The company's Chief Financial Officer, Michael Zhang, stated: "By 2025, the company is expected to achieve significant revenue growth through its scaled mining operations. Despite recording a net loss of $452.8 million from ongoing operations, mainly due to one-time transformation costs and market-driven fair value adjustments, the company, from a financial perspective, will reduce its leverage, optimize its Bitcoin reserve strategy and liquidity management, introduce new capital to strengthen its financial position, and seize investment opportunities in high-potential areas such as AI infrastructure while navigating market volatility."
The total revenue for the fourth quarter was $1.795 billion. Of this, the Bitcoin mining business contributed $1.724 billion in revenue, generating 1,718.3 Bitcoins during the quarter. Revenue from the international automobile trading business was $4.8 million.
The total operating costs and expenses for the fourth quarter amounted to $4.56 billion, primarily attributed to expenses related to the Bitcoin mining business, as well as impairment of mining machines and fair value losses on Bitcoin collateral receivables.
This includes:
· Cost of Revenue (excluding depreciation): $1.553 billion
· Cost of Revenue (depreciation): $38.1 million
· Operating Expenses: $9.9 million (including related-party expenses of $1.1 million)
· Mining Machine Impairment Loss: $81.4 million
· Fair Value Loss on Bitcoin Collateral Receivables: $171.4 million
The operating loss for the fourth quarter was $276.6 million, a significant increase from a loss of $0.7 million in the same period of 2024, primarily due to the downward trend in Bitcoin prices.
The net loss from ongoing operations was $285 million, compared to a net profit of $2.4 million in the same period last year.
The adjusted EBITDA was -$156.3 million, compared to $2.4 million in the same period last year.
The total revenue for the full year was $6.881 billion. Of this, the revenue from the Bitcoin mining business was $6.755 billion, with a total output of 6,594.6 Bitcoins for the year. Revenue from the international automobile trading business was $9.8 million.
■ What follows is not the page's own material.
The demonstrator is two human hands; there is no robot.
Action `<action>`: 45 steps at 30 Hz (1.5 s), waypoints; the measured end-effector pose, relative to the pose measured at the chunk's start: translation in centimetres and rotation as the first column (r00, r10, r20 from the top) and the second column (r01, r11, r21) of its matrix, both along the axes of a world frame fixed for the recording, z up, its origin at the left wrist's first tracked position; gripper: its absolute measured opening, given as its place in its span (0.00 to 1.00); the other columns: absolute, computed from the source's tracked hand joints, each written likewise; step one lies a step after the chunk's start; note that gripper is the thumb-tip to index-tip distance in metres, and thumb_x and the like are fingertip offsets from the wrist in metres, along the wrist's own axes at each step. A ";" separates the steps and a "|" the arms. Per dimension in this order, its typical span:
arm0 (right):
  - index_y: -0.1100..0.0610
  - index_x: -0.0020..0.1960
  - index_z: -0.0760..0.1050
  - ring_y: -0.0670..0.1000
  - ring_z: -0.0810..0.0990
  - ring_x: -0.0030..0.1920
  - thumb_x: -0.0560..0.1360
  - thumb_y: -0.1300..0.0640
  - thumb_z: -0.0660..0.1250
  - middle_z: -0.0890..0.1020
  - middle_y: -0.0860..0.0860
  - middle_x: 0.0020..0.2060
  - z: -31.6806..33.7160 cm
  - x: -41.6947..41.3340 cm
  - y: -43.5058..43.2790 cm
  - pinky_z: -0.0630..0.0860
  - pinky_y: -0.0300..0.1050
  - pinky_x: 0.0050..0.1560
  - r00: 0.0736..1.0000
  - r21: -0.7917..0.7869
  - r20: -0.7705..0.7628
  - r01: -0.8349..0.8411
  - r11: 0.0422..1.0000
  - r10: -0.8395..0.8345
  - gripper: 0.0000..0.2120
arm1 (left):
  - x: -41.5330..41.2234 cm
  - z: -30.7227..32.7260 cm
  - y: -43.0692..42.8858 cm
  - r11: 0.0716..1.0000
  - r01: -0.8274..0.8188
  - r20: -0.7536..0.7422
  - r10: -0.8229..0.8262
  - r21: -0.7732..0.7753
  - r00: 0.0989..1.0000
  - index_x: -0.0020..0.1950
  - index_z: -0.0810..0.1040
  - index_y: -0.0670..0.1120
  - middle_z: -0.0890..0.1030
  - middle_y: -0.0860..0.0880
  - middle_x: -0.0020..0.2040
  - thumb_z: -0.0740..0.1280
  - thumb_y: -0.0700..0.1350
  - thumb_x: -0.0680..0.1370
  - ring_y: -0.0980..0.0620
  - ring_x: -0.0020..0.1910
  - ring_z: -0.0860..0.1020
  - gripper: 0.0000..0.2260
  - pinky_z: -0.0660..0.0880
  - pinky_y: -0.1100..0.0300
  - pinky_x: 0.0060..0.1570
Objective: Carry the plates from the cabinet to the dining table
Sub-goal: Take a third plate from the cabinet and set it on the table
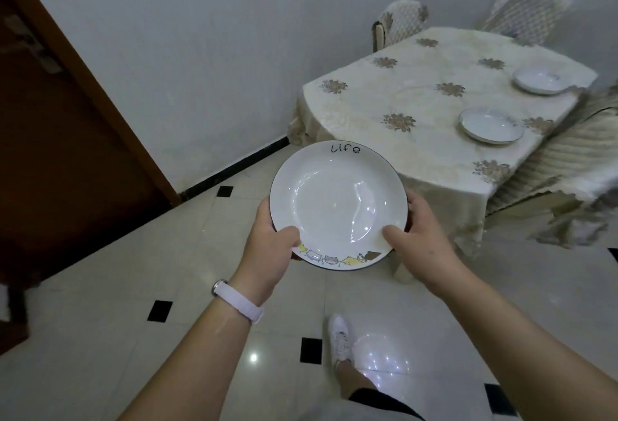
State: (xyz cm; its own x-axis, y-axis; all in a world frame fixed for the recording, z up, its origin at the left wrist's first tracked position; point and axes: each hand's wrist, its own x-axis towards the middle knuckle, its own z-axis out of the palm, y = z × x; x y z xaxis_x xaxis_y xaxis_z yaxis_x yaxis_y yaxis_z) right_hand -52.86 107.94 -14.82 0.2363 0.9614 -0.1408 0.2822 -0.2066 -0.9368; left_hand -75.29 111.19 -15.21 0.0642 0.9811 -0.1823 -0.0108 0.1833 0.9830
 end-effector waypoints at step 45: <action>0.45 0.68 0.65 0.41 0.81 0.46 0.73 0.70 0.63 0.80 0.42 0.52 0.4 -11.2 62.3 0.80 0.38 0.40 0.978 0.004 -0.114 0.176 0.984 -0.175 0.30 | -10.8 0.3 65.8 0.962 0.274 0.084 -0.273 0.000 0.958 0.62 0.74 0.55 0.82 0.48 0.51 0.62 0.36 0.65 0.51 0.43 0.80 0.27 0.77 0.56 0.37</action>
The total annual operating costs and expenses amount to $1.1 billion.
Specifically, they include:
· Revenue Cost (excluding depreciation): $543.3 million
· Revenue Cost (depreciation): $116.6 million
· Operating Expenses: $28.9 million (including related-party expenses of $1.1 million)
· Miner Impairment Loss: $338.3 million
· Bitcoin Collateral Receivable Fair Value Change Loss: $96.5 million
The full-year operating loss is $437.1 million. The continuing operations net loss is $452.8 million, while in 2024, there was a net profit of $4.8 million.
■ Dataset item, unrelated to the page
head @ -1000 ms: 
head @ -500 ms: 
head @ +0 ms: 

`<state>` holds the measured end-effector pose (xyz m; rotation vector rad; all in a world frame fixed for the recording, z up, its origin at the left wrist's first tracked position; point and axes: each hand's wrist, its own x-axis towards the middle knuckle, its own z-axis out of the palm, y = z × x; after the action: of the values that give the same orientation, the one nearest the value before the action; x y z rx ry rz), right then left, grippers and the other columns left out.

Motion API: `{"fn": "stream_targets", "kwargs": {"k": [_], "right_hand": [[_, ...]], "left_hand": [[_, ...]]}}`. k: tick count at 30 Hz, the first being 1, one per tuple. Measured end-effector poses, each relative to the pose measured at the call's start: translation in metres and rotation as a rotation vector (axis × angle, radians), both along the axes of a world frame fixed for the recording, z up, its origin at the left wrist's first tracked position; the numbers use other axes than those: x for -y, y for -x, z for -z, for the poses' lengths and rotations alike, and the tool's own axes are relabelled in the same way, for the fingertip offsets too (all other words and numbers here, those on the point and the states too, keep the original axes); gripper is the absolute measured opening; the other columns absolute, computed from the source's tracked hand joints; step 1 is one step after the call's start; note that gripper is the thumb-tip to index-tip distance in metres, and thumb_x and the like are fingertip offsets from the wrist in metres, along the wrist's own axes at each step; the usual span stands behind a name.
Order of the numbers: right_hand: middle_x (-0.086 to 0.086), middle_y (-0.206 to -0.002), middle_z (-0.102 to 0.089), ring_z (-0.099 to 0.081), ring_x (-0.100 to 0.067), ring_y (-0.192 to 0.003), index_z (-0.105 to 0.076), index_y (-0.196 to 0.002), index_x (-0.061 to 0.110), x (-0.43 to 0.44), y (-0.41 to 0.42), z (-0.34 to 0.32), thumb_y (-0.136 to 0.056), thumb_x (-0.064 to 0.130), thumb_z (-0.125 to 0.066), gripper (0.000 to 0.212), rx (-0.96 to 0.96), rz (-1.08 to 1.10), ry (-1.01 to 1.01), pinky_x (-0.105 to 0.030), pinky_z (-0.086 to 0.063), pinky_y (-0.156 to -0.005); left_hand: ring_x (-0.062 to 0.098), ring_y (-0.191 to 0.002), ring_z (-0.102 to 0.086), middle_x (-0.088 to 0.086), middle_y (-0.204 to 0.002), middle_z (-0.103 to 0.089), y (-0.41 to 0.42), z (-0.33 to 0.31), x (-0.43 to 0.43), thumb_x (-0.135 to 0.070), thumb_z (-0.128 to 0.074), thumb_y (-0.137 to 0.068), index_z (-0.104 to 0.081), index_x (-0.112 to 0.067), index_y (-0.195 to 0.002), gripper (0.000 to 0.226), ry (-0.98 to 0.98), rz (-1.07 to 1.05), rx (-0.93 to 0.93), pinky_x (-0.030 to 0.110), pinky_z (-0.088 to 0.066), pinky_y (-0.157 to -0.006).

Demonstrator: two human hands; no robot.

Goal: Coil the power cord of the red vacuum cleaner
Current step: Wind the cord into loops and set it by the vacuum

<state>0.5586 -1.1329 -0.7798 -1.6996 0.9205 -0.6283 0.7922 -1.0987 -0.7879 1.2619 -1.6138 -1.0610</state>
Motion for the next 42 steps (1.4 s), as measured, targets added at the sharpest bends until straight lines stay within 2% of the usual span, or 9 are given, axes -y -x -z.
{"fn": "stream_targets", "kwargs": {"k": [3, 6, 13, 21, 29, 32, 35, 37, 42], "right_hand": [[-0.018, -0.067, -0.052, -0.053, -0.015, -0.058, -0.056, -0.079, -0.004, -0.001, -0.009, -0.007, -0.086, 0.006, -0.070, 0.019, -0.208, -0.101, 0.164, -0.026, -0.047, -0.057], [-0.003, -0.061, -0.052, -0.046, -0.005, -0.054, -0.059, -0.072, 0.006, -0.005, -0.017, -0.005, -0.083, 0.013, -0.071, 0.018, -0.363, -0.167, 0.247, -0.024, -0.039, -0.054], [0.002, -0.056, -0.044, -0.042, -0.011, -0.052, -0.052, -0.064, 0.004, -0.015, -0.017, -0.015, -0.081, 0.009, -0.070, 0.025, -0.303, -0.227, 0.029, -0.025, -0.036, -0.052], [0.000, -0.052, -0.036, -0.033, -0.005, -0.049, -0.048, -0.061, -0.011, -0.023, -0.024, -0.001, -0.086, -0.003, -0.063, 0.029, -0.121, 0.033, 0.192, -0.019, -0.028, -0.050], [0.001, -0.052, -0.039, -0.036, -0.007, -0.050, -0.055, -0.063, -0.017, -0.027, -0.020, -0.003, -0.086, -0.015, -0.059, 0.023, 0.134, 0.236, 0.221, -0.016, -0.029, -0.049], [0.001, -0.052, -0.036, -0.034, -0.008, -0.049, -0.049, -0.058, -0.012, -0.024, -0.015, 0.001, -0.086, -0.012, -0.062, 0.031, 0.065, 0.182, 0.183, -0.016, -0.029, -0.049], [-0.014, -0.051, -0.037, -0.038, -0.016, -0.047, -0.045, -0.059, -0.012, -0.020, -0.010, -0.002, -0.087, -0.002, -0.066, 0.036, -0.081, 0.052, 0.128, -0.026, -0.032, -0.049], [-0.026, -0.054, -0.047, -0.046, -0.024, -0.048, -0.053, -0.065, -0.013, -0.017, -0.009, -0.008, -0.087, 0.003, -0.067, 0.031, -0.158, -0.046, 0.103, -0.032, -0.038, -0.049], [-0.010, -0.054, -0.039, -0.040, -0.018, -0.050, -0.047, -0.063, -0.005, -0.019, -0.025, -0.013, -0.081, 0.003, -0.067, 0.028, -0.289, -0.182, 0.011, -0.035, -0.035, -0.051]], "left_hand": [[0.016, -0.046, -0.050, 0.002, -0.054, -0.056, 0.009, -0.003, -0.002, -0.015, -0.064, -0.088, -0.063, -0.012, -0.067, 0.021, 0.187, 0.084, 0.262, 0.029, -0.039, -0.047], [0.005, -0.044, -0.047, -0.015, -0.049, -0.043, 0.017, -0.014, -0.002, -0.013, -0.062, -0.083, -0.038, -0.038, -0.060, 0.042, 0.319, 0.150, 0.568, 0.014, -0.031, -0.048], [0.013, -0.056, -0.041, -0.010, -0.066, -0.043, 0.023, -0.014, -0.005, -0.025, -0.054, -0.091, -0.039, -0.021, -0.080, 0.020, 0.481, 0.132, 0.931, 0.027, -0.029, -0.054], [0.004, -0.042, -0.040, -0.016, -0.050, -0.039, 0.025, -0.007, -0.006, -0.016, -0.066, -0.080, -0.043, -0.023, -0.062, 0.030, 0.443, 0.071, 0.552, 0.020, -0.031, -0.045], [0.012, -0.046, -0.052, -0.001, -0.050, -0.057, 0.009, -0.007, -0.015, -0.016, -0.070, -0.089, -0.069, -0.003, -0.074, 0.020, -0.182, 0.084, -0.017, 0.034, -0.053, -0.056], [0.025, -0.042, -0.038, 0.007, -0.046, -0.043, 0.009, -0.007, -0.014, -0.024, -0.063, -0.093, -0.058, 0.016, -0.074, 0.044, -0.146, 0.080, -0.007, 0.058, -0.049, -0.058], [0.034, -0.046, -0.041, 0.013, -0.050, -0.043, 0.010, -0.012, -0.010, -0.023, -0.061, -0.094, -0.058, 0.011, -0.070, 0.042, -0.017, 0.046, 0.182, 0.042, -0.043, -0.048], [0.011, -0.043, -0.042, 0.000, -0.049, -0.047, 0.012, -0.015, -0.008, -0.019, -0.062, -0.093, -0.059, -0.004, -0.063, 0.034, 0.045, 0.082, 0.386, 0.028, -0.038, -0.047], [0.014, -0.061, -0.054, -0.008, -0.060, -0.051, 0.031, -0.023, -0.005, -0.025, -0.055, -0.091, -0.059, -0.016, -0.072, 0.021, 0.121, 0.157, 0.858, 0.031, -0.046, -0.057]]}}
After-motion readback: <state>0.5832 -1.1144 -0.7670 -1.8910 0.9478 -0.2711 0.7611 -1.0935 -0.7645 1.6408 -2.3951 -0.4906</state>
The 2025 non-GAAP adjusted net profit is $24.5 million (compared to $5.7 million in 2024). This measure does not include share-based compensation expenses; refer to "Use of Non-GAAP Financial Measures" for details.
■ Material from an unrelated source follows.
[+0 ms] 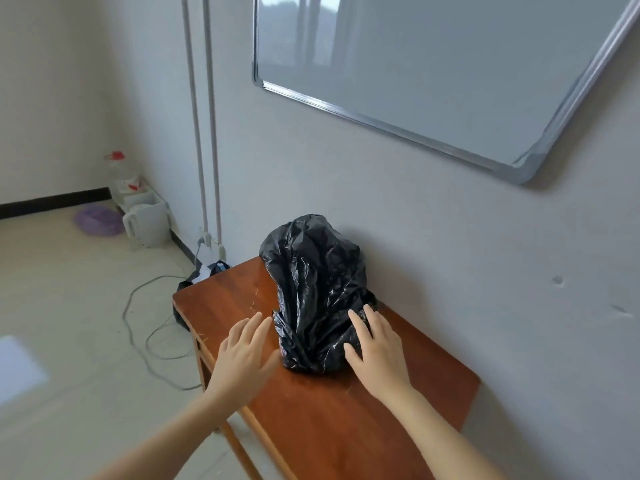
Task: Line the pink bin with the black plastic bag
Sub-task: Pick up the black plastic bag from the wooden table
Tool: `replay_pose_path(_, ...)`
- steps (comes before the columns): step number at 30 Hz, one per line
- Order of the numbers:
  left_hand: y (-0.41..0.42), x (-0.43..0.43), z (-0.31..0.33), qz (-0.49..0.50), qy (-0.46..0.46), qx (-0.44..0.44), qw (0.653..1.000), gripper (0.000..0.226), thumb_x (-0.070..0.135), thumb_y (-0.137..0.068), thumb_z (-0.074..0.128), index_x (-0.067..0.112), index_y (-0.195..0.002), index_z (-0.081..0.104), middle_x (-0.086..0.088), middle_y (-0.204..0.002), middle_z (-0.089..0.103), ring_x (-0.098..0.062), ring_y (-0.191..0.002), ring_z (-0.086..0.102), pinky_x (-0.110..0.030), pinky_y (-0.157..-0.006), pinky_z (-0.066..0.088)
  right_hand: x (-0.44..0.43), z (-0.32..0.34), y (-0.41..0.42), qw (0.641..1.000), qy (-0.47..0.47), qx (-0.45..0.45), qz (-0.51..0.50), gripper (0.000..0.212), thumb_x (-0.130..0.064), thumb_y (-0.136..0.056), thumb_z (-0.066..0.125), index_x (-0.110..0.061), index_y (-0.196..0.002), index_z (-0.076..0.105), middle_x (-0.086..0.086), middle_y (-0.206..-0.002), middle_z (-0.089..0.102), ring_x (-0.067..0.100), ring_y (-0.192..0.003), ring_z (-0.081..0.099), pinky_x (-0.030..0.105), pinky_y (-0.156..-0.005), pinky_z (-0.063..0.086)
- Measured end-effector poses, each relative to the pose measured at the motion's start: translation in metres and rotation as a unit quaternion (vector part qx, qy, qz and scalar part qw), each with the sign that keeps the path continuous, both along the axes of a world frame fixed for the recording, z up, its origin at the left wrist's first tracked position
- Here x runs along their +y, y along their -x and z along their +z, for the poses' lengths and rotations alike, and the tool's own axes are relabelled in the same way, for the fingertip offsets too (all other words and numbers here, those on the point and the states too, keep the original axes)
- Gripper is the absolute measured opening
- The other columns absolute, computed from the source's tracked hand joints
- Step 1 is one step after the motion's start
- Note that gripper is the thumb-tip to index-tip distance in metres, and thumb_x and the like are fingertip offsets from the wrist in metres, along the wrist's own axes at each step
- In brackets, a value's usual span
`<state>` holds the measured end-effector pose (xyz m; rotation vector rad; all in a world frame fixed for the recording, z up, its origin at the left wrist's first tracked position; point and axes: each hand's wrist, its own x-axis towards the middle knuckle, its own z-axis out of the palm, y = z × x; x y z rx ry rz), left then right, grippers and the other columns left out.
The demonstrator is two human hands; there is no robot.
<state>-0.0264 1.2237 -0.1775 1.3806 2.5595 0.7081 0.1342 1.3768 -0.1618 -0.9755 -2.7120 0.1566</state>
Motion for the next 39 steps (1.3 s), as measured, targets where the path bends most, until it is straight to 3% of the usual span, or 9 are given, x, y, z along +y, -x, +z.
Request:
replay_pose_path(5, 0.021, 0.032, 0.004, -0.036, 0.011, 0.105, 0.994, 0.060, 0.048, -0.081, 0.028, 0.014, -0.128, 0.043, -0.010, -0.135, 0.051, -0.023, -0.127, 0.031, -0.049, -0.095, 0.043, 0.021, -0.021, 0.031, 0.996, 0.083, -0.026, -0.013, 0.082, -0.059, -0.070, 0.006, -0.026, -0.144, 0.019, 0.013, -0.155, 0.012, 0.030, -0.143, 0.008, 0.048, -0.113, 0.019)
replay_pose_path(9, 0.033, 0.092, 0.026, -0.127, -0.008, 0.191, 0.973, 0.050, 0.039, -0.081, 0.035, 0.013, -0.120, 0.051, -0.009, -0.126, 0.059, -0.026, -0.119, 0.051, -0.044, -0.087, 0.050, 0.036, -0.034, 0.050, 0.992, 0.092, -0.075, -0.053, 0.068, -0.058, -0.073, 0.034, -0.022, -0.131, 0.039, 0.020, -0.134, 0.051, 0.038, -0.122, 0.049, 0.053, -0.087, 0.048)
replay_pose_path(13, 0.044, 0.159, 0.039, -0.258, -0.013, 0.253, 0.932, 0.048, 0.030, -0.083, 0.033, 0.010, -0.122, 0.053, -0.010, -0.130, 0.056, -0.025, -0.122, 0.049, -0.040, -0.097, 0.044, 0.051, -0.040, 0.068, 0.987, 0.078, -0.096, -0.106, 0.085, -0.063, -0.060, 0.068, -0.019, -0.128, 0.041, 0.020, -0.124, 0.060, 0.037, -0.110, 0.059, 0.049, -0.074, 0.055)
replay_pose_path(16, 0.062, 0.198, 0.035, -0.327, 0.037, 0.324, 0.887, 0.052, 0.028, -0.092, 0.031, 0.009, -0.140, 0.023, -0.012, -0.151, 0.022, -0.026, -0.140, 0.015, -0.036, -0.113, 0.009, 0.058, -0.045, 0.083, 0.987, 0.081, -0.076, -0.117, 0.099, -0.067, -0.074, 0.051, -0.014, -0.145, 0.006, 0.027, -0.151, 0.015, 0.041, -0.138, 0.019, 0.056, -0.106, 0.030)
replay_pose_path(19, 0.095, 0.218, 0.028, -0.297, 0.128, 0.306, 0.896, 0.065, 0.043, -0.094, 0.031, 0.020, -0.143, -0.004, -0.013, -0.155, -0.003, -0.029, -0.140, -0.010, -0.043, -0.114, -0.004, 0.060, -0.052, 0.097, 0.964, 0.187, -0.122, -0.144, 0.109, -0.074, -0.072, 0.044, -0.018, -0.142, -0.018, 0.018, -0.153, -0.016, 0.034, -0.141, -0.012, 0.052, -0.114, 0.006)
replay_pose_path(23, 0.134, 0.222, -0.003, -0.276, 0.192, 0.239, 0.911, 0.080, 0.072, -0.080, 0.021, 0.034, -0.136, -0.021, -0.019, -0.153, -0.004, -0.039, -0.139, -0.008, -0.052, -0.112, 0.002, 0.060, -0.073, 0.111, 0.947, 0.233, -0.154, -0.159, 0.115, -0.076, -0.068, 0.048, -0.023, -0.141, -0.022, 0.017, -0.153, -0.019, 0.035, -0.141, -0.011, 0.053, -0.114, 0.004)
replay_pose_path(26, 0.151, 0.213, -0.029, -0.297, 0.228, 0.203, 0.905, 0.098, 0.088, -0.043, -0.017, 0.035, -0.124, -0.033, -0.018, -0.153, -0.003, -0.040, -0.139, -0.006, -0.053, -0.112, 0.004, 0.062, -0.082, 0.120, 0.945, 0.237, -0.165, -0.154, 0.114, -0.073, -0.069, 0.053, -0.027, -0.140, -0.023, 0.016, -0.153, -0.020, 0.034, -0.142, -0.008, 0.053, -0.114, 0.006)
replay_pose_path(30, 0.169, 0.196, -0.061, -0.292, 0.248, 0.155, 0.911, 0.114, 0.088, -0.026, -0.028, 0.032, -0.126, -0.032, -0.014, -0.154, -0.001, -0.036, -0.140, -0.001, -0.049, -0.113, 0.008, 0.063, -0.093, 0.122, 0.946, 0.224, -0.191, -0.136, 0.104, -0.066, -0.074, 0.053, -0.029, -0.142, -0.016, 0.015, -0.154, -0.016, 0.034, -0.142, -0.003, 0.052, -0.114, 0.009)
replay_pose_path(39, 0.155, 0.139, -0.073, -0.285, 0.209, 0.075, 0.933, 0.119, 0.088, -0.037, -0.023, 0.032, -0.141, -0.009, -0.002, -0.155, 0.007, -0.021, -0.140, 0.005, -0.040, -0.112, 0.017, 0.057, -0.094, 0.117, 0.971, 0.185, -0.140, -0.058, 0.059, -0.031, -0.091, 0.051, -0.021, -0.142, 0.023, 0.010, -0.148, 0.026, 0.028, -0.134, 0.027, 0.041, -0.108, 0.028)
As of December 31, 2025, the company's key assets and liabilities are as follows:
· Cash and Cash Equivalents: $41.2 million
· Bitcoin Collateral Receivable (Non-current, related party): $663.0 million
· Miner Net Value: $248.7 million
· Long-Term Debt (related party): $557.6 million
In February 2026, the company sold 4,451 bitcoins and repaid a portion of related-party long-term debt to reduce financial leverage and optimize the asset-liability structure.
As per the stock repurchase plan disclosed on March 13, 2025, as of December 31, 2025, the company had repurchased a total of 890,155 shares of Class A common stock for approximately $1.2 million.